MATERIAL PROVIDED Start Marker

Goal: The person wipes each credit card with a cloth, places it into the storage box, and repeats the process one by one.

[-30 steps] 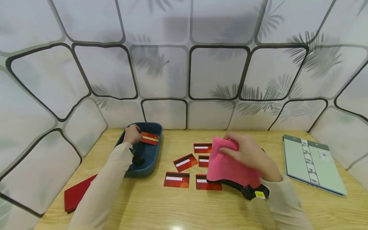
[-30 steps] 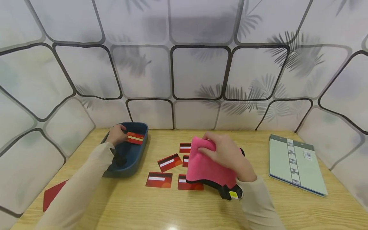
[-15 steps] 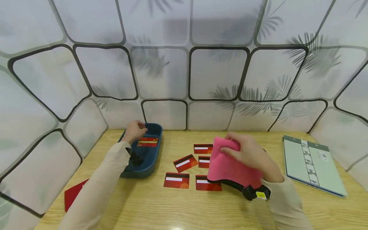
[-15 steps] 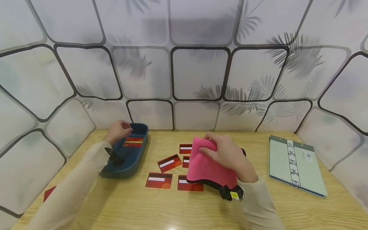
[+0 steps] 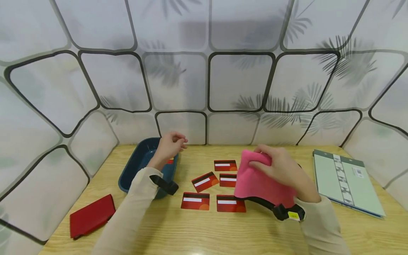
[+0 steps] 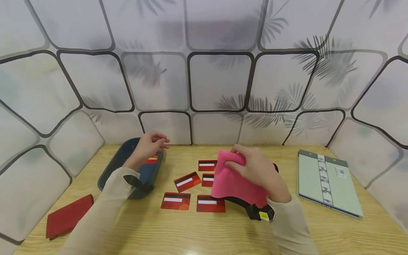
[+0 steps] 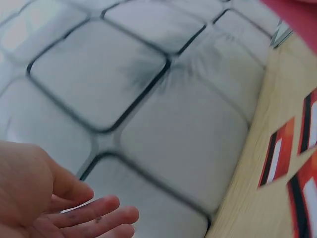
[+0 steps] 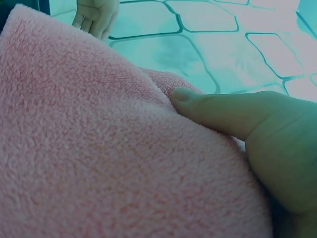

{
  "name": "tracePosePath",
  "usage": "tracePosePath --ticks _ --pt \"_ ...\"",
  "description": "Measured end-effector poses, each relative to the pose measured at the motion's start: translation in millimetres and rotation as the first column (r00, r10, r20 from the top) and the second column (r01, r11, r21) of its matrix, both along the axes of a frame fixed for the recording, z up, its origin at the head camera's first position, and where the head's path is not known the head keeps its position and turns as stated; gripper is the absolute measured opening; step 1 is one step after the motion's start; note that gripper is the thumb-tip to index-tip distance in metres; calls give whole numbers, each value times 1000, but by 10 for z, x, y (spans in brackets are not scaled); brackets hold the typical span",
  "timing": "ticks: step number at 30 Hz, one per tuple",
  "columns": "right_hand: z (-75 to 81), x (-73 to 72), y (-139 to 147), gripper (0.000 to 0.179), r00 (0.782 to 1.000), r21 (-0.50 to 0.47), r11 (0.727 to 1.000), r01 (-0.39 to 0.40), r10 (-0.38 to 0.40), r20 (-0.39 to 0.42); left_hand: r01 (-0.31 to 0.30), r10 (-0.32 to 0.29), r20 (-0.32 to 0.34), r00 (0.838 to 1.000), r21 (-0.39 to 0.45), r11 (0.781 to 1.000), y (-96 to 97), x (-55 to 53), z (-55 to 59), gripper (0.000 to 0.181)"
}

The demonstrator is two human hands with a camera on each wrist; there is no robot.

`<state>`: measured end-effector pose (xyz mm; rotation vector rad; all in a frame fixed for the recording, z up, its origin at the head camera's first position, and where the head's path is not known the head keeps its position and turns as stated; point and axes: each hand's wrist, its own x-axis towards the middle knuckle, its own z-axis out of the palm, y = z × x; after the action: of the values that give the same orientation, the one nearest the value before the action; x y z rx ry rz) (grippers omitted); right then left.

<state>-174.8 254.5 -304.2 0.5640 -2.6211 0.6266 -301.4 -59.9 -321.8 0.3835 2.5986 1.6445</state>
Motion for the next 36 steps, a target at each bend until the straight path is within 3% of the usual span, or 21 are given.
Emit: tracePosePath --ticks 5,11,15,21,27,31,36 --pt "22 10 20 20 1000 -18 1000 6 -6 11 57 -57 -76 995 -6 998 249 113 -48 19" --pt "54 19 29 20 1000 -24 1000 6 -5 10 91 -86 -131 988 38 995 467 147 -185 14" --pt "46 7 47 20 1000 -28 1000 2 -2 -6 140 -136 -138 981 26 990 567 115 -325 14" --pt "50 17 62 20 1000 -24 1000 11 -11 10 232 -228 -98 969 32 972 660 63 -567 25" --pt "49 16 67 20 1000 -18 1000 13 -13 10 288 -289 -84 954 -29 957 723 -10 -757 34" --pt "43 1 69 20 1000 -12 1000 14 -14 4 312 -322 -84 943 -116 943 745 -87 -866 39" --pt "40 -1 73 19 1000 -12 1000 15 -14 24 310 -338 -88 937 -238 921 774 -149 -916 44"
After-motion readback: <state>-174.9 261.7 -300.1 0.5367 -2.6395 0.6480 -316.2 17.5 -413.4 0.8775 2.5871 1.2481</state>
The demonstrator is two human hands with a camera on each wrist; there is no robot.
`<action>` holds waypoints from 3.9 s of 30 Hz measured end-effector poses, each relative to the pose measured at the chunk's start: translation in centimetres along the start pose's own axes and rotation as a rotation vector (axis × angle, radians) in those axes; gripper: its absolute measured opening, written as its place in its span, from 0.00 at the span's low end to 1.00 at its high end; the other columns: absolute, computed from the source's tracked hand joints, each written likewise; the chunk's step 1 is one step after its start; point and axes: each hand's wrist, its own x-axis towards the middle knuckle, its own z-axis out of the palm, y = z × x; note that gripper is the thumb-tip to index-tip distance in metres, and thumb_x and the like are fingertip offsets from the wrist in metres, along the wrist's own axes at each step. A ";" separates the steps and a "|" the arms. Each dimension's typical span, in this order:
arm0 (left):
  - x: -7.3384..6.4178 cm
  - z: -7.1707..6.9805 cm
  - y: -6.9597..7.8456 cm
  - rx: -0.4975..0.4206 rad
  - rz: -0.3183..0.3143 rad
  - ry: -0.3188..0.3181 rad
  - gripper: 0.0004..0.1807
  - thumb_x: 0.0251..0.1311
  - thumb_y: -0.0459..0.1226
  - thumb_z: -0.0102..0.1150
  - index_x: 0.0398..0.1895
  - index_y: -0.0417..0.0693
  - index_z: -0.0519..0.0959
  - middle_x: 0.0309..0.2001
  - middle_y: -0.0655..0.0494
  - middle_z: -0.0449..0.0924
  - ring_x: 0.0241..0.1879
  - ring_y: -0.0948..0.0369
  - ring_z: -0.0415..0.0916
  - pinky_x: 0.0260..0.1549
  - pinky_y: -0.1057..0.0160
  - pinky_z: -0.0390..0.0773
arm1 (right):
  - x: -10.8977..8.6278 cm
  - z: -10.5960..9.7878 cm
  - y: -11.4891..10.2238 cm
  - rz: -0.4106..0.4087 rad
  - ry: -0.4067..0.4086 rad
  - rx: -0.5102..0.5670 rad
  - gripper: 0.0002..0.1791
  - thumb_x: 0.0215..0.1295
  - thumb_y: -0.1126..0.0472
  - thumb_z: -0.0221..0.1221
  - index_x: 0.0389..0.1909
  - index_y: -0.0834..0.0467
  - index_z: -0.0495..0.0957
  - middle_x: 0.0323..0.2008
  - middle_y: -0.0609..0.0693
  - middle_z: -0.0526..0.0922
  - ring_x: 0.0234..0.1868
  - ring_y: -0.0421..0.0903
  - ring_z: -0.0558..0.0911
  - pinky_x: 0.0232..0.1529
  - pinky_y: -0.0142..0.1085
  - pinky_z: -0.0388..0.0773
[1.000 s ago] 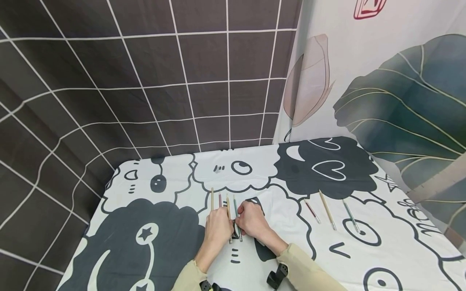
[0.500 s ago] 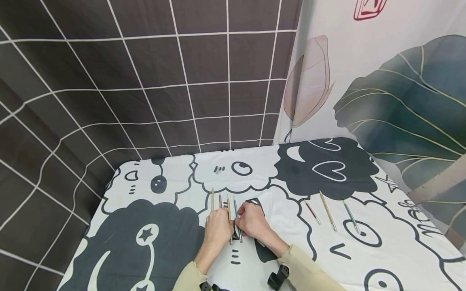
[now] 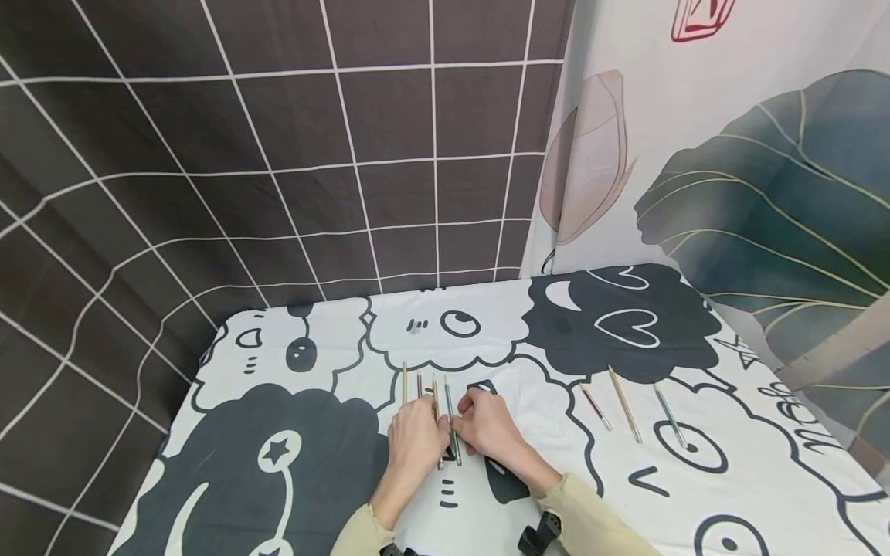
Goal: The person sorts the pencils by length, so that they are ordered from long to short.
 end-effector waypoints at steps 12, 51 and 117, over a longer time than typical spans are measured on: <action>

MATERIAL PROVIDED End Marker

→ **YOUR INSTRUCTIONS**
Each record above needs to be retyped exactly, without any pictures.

→ **YOUR RESPONSE**
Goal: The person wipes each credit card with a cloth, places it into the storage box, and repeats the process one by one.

[-30 steps] 
[-30 steps] 
[-15 steps] 
[-15 steps] 
[+0 steps] 
[+0 steps] 
[+0 steps] 
[+0 steps] 

{
  "name": "tracePosePath",
  "usage": "tracePosePath --ticks _ --pt \"_ ...\"",
  "description": "Measured end-effector poses, each relative to the pose measured at the motion's start: translation in millimetres and rotation as the first column (r00, r10, r20 from the top) and the second column (r01, r11, r21) of its matrix, both along the axes of a frame fixed for the recording, z up, its origin at the head camera's first position, and where the head's path is not known the head keeps its position and turns as stated; gripper is the absolute measured opening; step 1 is one step after the motion's start; note that gripper is the thumb-tip to index-tip distance in metres; calls give whole numbers, each value times 1000, but by 10 for z, x, y (spans in brackets are not scaled); brackets hold the typical span",
  "timing": "ticks: step number at 30 Hz, one per tuple",
  "columns": "right_hand: z (-75 to 81), x (-73 to 72), y (-139 to 147), gripper (0.000 to 0.179), r00 (0.782 to 1.000), r21 (-0.50 to 0.47), r11 (0.727 to 1.000), r01 (-0.39 to 0.40), r10 (-0.38 to 0.40), r20 (-0.39 to 0.42); left_hand: r01 (-0.31 to 0.30), r10 (-0.32 to 0.29), r20 (-0.32 to 0.34), r00 (0.838 to 1.000), r21 (-0.39 to 0.45), r11 (0.781 to 1.000), y (-96 to 97), x (-55 to 53), z (-55 to 59), gripper (0.000 to 0.181)"
}

The demonstrator is two human hands with a camera on each wrist; there is no robot.

`<state>`: measured end-effector pose (xyz mm; rotation vector rad; all in a frame fixed for the recording, z up, its origin at the head camera's first position, and where the head's path is not known the head keeps its position and turns as stated; point and axes: each hand's wrist, its own x-axis towards the middle knuckle, its own z-axis out of the palm, y = z × x; after the action: of the values that give the same orientation, the one nearest the value before the action; x y z rx ry rz) (grippers omitted); right then left.

<state>-174.8 254.5 -304.2 0.5640 -2.6211 0.6266 -301.4 -59.9 -321.8 0.3835 2.5986 1.6445</state>
Motion for the next 36 steps, a target at each bend until the straight path is within 3% of the usual span, or 21 are given.
Emit: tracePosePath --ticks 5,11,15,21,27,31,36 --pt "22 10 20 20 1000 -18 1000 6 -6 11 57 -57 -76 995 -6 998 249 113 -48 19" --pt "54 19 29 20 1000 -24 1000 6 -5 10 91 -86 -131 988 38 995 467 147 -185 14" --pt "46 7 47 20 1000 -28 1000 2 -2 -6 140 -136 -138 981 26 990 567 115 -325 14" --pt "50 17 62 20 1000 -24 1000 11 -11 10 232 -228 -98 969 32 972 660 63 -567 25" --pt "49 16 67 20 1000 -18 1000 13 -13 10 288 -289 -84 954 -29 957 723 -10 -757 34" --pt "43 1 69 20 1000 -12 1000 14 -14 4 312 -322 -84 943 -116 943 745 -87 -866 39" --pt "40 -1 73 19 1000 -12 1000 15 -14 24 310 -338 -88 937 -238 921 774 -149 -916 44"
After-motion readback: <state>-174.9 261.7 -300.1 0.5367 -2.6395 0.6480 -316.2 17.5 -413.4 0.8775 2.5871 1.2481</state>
The demonstrator is two human hands with a camera on each wrist; there is no robot.
`<action>` holds waypoints from 3.9 s of 30 Hz measured end-effector poses, each relative to the pose measured at the chunk's start: translation in centimetres along the start pose's own axes and rotation as a rotation vector (axis × angle, radians) in those axes; gripper: its absolute measured opening, written as its place in its span, from 0.00 at the span's low end to 1.00 at its high end; the other columns: absolute, computed from the source's tracked hand joints, each written likewise; the chunk's step 1 is one step after its start; point and axes: each hand's wrist, its own x-axis towards the middle knuckle, its own z-axis out of the palm, y = z × x; note that gripper is the thumb-tip to index-tip distance in metres, and thumb_x and the like are fingertip offsets from the wrist in metres, along the wrist's own axes at each step. A ";" separates the steps and a "|" the arms. Each dimension's typical span, in this order:
arm0 (left):
  - x: -7.3384..6.4178 cm
  - z: -7.1707..6.9805 cm
  - y: -6.9597..7.8456 cm
  - rx: -0.4975..0.4206 rad
  - rz: -0.3183..0.3143 rad
  - ry: -0.3188..0.3181 rad
  - gripper: 0.0004..0.1807
  - thumb_x: 0.0251..0.1311
  - thumb_y: -0.0459..0.1226
  - thumb_z: -0.0102..0.1150
  - index_x: 0.0398..0.1895
  - index_y: -0.0417..0.0693
  - index_z: -0.0519..0.0959
  - middle_x: 0.0309..0.2001
  - middle_y: -0.0655..0.0494
  - middle_z: -0.0449..0.0924
  - ring_x: 0.0241..0.1879
  - ring_y: -0.0948..0.0369
  - ring_z: -0.0415..0.0916
  - pinky_x: 0.0260..0.1549
  - pinky_y: -0.1057..0.0160
  - pinky_z: -0.0390..0.0773
arm1 (right):
  - x: -10.8977..8.6278 cm
  - z: -10.5960..9.7878 cm
  - y: -11.4891..10.2238 cm
  - rz: -0.4106..0.4087 rad
  - ry: -0.4067..0.4086 rad
  - rx: -0.5102..0.5670 rad
  - gripper: 0.0002..0.1791
  - thumb_x: 0.0215..0.1295
  - thumb_y: -0.1126..0.0472
  - thumb_z: -0.0221..0.1221
  - index_x: 0.0389..0.1909
  - index_y: -0.0834..0.0467
  - index_z: -0.0495..0.0957
  - middle_x: 0.0323..0.2008
  - middle_y: -0.0609..0.0693
  - middle_z: -0.0526..0.0922
  - ring_x: 0.0234..0.1868
  - ring_y: -0.0421..0.0903
  - ring_z: -0.0558..0.0911
  - pinky_x: 0.0232..0.1529
  - pinky_y: -0.0142..0.1085
  - pinky_z: -0.0388..0.0773
[1.000 s ago] 
[0.500 s ago] 
[now] 
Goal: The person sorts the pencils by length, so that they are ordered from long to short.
 end-effector waypoints at steps 12, 51 and 117, over a longer time than typical spans are measured on: <action>

The exercise has been carried out completely.